Installation Instructions#

Let’s see how to install the Circuit Knitting Toolbox (CKT). The first thing to do is choose how you’re going to run and install the packages. There are three primary ways to do this:

CutQC users should consult the Platform Support section to determine which installation option is appropriate for them. Users who wish to run within a containerized environment may skip the pre-installation and move straight to Option 3: Use within Docker.

Note

If a user wishes to use the circuit cutting toolbox to automatically find optimized wire cuts for a circuit too large for the free version of CPLEX, they should acquire a license and install the full version.

Pre-Installation#

Users who wish to install locally (using either Option 1: Pip Installation or Option 2: Install from Source) are encouraged to follow a brief set of common instructions to prepare a Python environment for installation of CKT:

First, create a minimal environment with only Python installed in it. We recommend using Python virtual environments.

python3 -m venv /path/to/virtual/environment

Activate your new environment.

source /path/to/virtual/environment/bin/activate

Note: If you are using Windows, use the following commands in PowerShell:

python3 -m venv c:\path\to\virtual\environment
c:\path\to\virtual\environment\Scripts\Activate.ps1

Option 1: Pip Installation#

Upgrade pip and install the CKT package.

pip install --upgrade pip
pip install circuit-knitting-toolbox

Users intending to use the automatic cut finding functionality in the CutQC package should install the cplex optional dependency.

Adjust the options below to suit your needs.

pip install 'circuit-knitting-toolbox[cplex]'

Option 2: Install from Source#

Users who wish to develop in the repository or run the tutorials locally may want to install from source.

In either case, the first step is to clone the CKT repository.

git clone git@github.com:Qiskit-Extensions/circuit-knitting-toolbox.git

Next, upgrade pip and enter the repository.

pip install --upgrade pip
cd circuit-knitting-toolbox

The next step is to install CKT to the virtual environment.
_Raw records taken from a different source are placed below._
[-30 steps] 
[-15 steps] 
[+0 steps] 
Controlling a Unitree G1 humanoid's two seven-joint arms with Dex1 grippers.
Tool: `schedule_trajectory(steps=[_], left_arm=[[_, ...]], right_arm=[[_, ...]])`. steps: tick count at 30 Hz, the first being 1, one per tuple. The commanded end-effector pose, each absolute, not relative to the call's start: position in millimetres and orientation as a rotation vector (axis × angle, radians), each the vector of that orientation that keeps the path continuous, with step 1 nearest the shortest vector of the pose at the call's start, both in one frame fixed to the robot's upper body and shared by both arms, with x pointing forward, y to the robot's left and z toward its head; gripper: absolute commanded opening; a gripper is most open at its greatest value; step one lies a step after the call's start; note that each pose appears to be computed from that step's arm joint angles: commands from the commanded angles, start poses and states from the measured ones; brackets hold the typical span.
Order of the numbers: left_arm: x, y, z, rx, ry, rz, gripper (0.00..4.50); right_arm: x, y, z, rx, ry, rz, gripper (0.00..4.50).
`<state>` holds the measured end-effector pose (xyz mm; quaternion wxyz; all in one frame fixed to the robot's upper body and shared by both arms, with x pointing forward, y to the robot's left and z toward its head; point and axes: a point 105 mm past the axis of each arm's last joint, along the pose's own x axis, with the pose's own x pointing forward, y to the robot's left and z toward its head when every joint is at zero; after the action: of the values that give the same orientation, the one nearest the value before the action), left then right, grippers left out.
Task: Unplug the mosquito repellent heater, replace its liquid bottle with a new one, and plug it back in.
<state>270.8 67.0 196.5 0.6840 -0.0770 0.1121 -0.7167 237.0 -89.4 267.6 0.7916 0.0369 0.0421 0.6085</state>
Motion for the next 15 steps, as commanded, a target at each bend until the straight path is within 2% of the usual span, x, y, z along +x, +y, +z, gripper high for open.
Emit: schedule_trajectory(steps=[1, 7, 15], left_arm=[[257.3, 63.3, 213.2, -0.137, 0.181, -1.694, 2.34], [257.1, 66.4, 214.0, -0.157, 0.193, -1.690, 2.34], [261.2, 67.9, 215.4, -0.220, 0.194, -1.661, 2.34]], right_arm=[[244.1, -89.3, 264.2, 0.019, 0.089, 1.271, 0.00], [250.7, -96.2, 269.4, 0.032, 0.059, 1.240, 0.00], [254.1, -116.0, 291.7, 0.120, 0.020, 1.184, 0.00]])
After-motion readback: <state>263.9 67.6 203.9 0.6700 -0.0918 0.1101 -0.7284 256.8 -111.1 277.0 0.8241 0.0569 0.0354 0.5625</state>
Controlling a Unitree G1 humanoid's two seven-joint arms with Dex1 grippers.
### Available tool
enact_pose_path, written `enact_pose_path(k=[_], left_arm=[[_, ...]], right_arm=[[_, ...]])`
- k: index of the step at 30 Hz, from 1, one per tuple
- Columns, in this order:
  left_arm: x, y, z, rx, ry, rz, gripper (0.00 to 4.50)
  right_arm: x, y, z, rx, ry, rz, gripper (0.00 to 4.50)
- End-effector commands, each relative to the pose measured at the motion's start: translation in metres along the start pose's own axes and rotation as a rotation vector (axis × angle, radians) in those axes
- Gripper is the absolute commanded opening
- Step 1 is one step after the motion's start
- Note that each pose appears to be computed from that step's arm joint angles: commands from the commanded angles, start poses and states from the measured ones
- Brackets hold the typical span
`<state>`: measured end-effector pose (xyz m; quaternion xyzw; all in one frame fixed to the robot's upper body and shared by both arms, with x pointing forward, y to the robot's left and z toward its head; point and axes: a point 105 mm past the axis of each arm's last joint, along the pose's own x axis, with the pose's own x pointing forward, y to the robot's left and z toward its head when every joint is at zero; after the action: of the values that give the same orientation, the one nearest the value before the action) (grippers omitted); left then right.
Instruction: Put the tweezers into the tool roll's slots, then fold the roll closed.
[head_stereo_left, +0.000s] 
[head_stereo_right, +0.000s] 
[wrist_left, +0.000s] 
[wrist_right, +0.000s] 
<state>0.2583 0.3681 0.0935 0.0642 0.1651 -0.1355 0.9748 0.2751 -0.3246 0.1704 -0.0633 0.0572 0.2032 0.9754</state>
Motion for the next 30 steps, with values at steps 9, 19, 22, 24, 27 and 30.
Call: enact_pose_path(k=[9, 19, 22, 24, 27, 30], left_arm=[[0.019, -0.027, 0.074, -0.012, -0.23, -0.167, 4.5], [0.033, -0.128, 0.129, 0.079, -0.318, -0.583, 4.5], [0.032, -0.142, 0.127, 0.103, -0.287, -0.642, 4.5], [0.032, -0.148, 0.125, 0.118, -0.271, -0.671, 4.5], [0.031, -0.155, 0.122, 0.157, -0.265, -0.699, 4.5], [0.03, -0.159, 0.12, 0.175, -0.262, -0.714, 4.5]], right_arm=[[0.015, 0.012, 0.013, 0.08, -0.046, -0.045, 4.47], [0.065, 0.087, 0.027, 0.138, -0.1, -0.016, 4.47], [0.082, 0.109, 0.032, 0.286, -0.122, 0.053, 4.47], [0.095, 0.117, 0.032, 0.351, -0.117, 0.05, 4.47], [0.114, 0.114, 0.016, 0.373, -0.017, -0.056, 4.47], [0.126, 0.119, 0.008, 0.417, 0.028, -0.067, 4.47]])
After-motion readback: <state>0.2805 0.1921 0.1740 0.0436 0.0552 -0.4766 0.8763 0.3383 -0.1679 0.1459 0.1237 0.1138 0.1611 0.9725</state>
If you plan on running the tutorials, install the notebook dependencies in order to run all the visualizations in the notebooks. If you plan on developing in the repository, you may want to install the dev dependencies.

Users intending to use the automatic cut finding functionality in the CutQC package should install the cplex optional dependency.

Adjust the options below to suit your needs.

pip install tox notebook -e '.[notebook-dependencies,dev,cplex]'

If you installed the notebook dependencies, you can get started with CKT by running the notebooks in the docs.

cd docs/
jupyter notebook

Option 3: Use within Docker#

We have provided a Dockerfile, which can be used to build a Docker image, as well as a compose.yaml file, which allows one to use the Docker image with just a few simple commands.

git clone git@github.com:Qiskit-Extensions/circuit-knitting-toolbox.git
cd circuit-knitting-toolbox
docker compose build
docker compose up

Depending on your system configuration, you may need to type sudo before each docker compose command.

Note

If you are instead using podman and podman-compose, the commands are:

podman machine start
podman-compose --podman-pull-args short-name-mode="permissive" build
podman-compose up

Once the container is running, you should see a message like this:

notebook_1  |     To access the server, open this file in a browser:
notebook_1  |         file:///home/jovyan/.local/share/jupyter/runtime/jpserver-7-open.html
notebook_1  |     Or copy and paste one of these URLs:
notebook_1  |         http://e4a04564eb39:8888/lab?token=00ed70b5342f79f0a970ee9821c271eeffaf760a7dcd36ec
notebook_1  |      or http://127.0.0.1:8888/lab?token=00ed70b5342f79f0a970ee9821c271eeffaf760a7dcd36ec

Locate the last URL in your terminal (the one that includes 127.0.0.1), and navigate to that URL in a web browser to access the Jupyter Notebook interface.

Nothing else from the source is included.